- A hernia is a bulge formed by a part of an organ (usually the intestine or stomach) when it pushes against a weak spot in the muscle wall that encloses it. It occurs when straining exerts pressure on the weak region such as when lifting heavy objects, having a bowel movement, having a chronic cough or being obese.
- It can happen in the groin (inguinal hernia).
- Or when fatty tissue or a part of your bowel pokes through into your groin at the top of your inner thigh. It pushes through a weak spot in the surrounding muscle wall (abdominal wall) into an area called the femoral canal (femoral hernia).
Straining can contribute to the weakening of the muscle walls. Factors that can lead to overstraining include:
- Chronic constipation.
- Heavy lifting.
- Being overweight.
- Difficult urination due to an enlarged prostate.
- Chronic coughing.
- No symptoms (asymptomatic) discovered accidentally by investigating something else.

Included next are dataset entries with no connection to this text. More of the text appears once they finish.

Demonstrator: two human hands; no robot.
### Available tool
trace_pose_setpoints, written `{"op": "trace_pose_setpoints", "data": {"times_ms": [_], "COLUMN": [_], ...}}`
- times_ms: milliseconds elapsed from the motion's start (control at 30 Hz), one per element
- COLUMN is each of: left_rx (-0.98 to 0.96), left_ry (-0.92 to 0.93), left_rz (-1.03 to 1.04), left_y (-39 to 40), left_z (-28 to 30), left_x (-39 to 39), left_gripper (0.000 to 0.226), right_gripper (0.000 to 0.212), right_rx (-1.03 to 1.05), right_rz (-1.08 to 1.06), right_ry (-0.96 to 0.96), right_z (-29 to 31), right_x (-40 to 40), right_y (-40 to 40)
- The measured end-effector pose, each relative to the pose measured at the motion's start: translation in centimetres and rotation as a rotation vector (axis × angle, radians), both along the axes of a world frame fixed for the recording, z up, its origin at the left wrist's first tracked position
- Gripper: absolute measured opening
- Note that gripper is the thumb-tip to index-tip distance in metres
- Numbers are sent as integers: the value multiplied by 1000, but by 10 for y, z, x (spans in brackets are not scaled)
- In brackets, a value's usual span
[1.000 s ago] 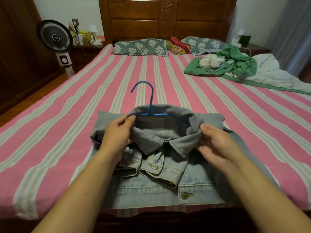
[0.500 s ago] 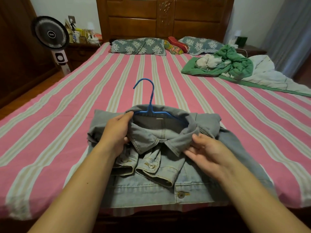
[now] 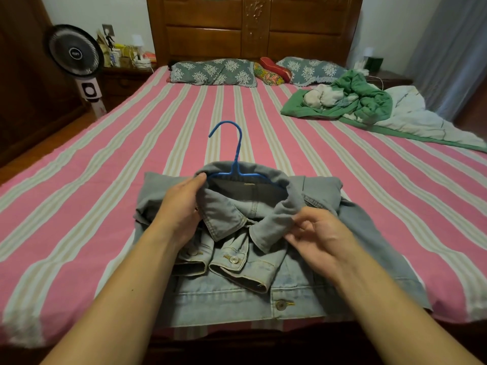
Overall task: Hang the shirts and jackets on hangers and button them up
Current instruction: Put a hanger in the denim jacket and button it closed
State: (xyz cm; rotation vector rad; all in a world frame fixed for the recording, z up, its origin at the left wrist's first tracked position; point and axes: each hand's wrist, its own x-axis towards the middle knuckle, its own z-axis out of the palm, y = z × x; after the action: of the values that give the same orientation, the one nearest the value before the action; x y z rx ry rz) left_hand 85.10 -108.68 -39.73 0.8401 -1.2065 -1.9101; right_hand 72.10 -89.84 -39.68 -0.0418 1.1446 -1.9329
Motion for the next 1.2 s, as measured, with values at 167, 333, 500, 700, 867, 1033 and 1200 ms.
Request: {"op": "trace_pose_setpoints", "data": {"times_ms": [167, 333, 500, 700, 867, 1033, 1200], "left_rx": [-9, -32, -105, -208, -577, -1096, -1125], "left_ry": [29, -35, -29, -35, -330, -754, -719], "left_rz": [-32, -114, -134, -70, 196, 137, -369], "left_y": [6, 4, 7, -1, -82, -143, -96], "left_z": [6, 0, -3, -10, 27, 12, 32], "left_x": [0, 8, 12, 16, -5, -32, -46], "left_gripper": [19, 11, 32, 34, 17, 25, 56], "right_gripper": [29, 18, 36, 44, 28, 40, 48], "right_rx": [-166, 308, 582, 793, 710, 740, 654], "right_rz": [14, -229, -218, 303, 17, 182, 392], "right_ry": [-65, 594, 1588, 1894, 2166, 2077, 1977], "right_z": [10, -5, 17, 12, 4, -10, 45], "right_x": [-7, -23, -34, -56, -137, -174, -137], "right_y": [-2, 1, -1, -72, -139, -179, -145]}}
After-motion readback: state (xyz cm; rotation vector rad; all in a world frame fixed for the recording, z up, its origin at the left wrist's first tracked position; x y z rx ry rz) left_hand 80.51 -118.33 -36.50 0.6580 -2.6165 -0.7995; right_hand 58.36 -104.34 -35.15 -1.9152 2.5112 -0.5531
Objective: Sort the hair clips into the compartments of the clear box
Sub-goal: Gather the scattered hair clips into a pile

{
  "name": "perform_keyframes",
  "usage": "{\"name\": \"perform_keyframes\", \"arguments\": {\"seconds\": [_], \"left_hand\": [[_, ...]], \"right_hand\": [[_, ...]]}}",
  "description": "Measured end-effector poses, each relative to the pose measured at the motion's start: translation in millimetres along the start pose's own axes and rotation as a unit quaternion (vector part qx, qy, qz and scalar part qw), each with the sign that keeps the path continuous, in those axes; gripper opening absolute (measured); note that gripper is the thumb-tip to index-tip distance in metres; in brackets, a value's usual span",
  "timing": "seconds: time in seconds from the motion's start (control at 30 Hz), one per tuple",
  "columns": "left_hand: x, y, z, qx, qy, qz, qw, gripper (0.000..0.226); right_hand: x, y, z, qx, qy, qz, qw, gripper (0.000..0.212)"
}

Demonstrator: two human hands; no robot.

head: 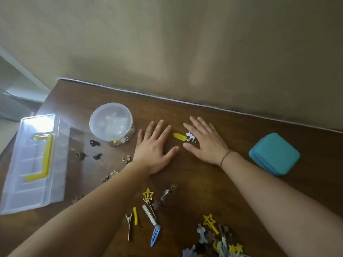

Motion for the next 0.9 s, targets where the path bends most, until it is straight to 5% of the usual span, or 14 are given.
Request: {"name": "perform_keyframes", "arguments": {"seconds": [0.33,0.9], "left_hand": [[58.5,37.4,23.0,0.002,0.165,0.109,0.98,0.072],[178.4,181.5,59.8,-0.008,0.157,0.115,0.981,0.069]], "right_hand": [[-6.8,83.1,27.8,-0.075,0.055,-0.14,0.986,0.077],[-2.5,267.9,69.1,-0.118,-0.02,-0.11,0.987,0.074]]}}
Point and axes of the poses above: each hand's wrist, its own y-axis away from the middle knuckle, its own z-axis out of the palm, x = y × z, the point moved 7 cm from there along -y, towards the middle knuckle, and after that the axes turned 12 degrees about z, right-handed, at the moved point
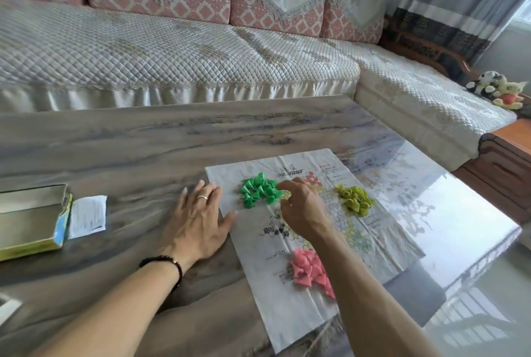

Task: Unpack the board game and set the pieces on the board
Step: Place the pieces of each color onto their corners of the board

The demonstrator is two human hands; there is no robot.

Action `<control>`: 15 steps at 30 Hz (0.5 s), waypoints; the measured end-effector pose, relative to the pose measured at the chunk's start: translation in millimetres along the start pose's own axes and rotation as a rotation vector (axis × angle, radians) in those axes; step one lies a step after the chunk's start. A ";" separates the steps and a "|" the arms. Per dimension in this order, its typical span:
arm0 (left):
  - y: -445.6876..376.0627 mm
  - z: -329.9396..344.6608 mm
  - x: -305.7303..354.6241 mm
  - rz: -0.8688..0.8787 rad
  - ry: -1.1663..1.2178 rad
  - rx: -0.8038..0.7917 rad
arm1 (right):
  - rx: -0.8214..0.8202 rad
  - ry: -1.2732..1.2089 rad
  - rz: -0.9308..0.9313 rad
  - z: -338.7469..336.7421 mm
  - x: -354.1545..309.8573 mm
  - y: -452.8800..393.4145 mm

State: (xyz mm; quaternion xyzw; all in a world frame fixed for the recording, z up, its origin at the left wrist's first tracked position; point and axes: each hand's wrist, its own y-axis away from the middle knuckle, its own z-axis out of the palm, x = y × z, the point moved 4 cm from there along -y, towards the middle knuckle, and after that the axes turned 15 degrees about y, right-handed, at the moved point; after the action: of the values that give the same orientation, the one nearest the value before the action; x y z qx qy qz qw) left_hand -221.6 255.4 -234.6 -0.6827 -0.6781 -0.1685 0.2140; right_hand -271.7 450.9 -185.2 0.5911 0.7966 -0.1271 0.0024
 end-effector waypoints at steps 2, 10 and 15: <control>-1.0 1.3 -1.2 0.004 -0.011 0.011 | 0.031 0.060 -0.075 2.8 -7.3 -4.3; -0.3 2.2 -1.3 0.007 -0.023 0.022 | 0.001 0.140 -0.128 9.8 1.9 -18.1; -1.1 2.4 -1.9 0.016 -0.040 0.020 | -0.025 0.196 -0.184 14.5 11.7 -14.3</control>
State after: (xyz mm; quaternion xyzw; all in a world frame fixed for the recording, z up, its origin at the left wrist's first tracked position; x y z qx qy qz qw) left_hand -222.9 255.0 -237.6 -0.6890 -0.6784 -0.1463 0.2089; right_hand -290.8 455.1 -198.2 0.5252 0.8452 -0.0585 -0.0800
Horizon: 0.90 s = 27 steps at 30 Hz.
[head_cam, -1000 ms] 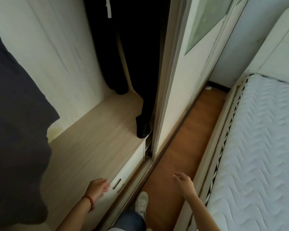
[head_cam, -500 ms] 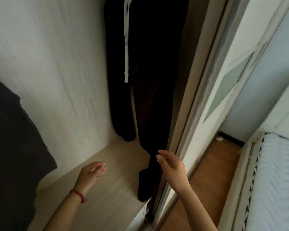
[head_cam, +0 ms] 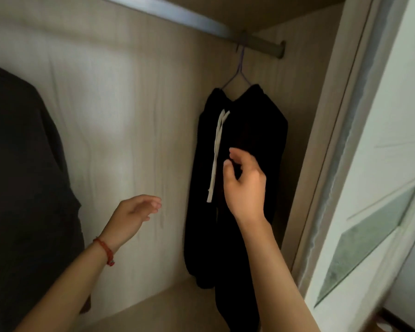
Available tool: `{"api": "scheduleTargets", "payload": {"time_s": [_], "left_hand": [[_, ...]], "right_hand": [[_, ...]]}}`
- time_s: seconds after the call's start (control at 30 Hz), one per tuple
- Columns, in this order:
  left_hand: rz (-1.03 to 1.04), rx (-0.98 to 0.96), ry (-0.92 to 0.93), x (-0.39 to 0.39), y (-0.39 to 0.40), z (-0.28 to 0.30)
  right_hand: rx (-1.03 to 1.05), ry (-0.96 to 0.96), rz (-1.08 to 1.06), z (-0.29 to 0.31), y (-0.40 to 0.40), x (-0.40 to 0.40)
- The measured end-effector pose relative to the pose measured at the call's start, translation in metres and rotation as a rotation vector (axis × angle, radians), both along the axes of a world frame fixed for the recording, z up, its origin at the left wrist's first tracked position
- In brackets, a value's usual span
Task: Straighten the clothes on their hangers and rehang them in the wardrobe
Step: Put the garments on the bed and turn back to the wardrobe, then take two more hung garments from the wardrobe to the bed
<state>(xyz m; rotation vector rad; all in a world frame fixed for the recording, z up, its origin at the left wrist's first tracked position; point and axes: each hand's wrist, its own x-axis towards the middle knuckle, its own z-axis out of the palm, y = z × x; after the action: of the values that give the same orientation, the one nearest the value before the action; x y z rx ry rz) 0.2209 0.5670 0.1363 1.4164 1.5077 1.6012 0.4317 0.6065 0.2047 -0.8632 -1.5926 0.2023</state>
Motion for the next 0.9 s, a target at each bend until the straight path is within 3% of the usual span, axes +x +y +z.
{"api": "scheduleTargets", "payload": {"time_s": [0.13,0.2,0.27,0.37,0.47,0.53,0.6,0.77,0.9], "left_hand": [[0.003,0.132,0.122,0.001,0.009,0.057],[0.018,0.194,0.164,0.000,0.009,0.081],[0.034,0.249,0.193,-0.002,0.008,0.101],[0.058,0.310,0.220,-0.004,0.006,0.125],[0.073,0.352,0.247,-0.009,0.002,0.138],[0.085,0.368,0.258,-0.015,-0.001,0.140],[0.103,0.379,0.266,-0.022,-0.006,0.140],[0.191,0.431,0.281,-0.039,-0.024,0.149],[0.257,0.454,0.321,-0.049,-0.044,0.163]], "right_hand": [[0.301,0.020,-0.214,0.056,0.020,-0.002],[0.356,0.047,-0.306,0.080,0.030,0.000],[0.289,0.057,-0.356,0.104,0.036,0.006],[-0.007,-0.039,-0.418,0.134,0.048,0.015],[-0.330,-0.158,-0.384,0.149,0.051,0.018],[-0.436,-0.242,-0.334,0.150,0.050,0.017],[-0.456,-0.261,-0.268,0.149,0.051,0.014],[-0.479,-0.014,0.029,0.145,0.047,-0.012],[-0.445,-0.025,0.082,0.136,0.036,-0.034]]}}
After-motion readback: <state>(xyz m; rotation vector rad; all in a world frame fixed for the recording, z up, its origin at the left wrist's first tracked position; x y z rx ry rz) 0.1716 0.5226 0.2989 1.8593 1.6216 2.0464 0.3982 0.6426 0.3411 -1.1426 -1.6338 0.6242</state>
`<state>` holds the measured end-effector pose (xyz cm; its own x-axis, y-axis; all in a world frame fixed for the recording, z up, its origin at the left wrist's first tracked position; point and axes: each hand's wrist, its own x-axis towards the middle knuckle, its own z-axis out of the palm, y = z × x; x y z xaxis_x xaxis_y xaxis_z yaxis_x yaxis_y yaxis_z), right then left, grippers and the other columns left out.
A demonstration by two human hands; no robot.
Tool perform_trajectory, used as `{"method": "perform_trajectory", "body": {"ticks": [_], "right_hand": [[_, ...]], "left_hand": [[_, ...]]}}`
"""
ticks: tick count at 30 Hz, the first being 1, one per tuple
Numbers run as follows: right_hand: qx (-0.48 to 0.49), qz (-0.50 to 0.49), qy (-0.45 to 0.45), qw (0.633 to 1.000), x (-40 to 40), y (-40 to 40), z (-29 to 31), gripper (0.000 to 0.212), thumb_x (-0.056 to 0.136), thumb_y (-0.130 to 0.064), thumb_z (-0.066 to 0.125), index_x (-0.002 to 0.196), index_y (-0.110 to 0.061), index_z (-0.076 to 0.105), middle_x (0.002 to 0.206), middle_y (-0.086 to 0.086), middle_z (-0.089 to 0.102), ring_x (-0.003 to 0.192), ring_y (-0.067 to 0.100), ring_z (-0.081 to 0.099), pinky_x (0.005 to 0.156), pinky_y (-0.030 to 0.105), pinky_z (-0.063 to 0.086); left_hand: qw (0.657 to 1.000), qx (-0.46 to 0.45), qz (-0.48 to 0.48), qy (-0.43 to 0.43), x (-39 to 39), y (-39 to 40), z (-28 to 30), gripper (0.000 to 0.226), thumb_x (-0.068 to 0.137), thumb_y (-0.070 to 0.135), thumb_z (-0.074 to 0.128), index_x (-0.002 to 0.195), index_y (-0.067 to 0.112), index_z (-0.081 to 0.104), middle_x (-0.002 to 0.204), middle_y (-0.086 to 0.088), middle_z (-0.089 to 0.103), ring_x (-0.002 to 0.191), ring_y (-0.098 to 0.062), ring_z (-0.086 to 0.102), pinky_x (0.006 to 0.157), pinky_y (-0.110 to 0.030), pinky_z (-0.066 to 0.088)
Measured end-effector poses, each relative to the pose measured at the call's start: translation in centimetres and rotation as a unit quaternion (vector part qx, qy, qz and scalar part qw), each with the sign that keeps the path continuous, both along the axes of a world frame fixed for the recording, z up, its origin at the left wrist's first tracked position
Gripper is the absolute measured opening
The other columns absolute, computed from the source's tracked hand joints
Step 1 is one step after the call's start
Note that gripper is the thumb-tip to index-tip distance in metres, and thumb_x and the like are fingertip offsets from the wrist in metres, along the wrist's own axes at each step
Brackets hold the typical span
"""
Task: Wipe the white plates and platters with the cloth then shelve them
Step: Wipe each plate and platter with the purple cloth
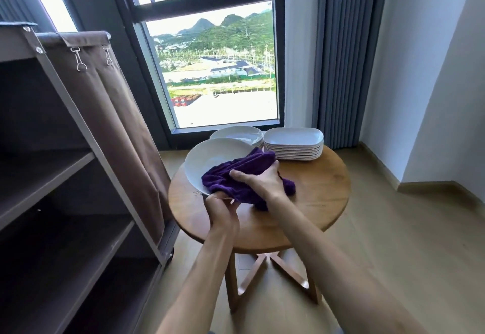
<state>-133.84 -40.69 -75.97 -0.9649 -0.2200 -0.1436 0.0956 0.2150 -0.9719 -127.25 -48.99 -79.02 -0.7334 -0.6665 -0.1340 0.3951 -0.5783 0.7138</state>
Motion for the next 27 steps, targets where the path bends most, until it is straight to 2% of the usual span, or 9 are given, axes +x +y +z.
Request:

- A small bulge in the groin or inner upper thigh with some discomfort upon exercise or weight challenge.
- Obstructive symptoms (emergency) when sudden onset severe groin or abdominal pain with a painful lump in the area with or without nausea or vomiting. This needs emergency admission.
Tests and Diagnosis
Those hernias are either diagnosed clinically or using ultrasound of the groins or a CT scan.
- Small and asymptomatic hernias may require no treatment.
- Symptomatic hernias mainly require treatment with some exceptions. The treatment is usually a laparoscopic repair, but open repair is still an option in some situations.